---- Given records

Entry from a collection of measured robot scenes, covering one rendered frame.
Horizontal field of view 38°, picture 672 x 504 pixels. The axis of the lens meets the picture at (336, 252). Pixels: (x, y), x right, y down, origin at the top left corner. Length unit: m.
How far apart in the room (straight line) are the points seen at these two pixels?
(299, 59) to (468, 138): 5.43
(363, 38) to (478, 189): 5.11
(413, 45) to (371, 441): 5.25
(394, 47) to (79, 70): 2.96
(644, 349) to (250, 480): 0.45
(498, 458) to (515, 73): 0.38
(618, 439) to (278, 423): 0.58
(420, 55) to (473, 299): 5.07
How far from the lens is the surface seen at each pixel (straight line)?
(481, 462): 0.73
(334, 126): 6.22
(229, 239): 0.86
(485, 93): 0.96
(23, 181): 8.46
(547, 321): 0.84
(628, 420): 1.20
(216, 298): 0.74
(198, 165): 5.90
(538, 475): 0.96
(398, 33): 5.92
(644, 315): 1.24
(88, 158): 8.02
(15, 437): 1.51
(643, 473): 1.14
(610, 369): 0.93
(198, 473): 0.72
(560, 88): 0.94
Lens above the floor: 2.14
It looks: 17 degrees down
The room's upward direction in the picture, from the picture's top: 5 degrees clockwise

--------

■ Exercise prompt ■
Select all lines in the listing that include the word "room".

■ Task output ■
How far apart in the room (straight line) are the points seen at these two pixels?
The room's upward direction in the picture, from the picture's top: 5 degrees clockwise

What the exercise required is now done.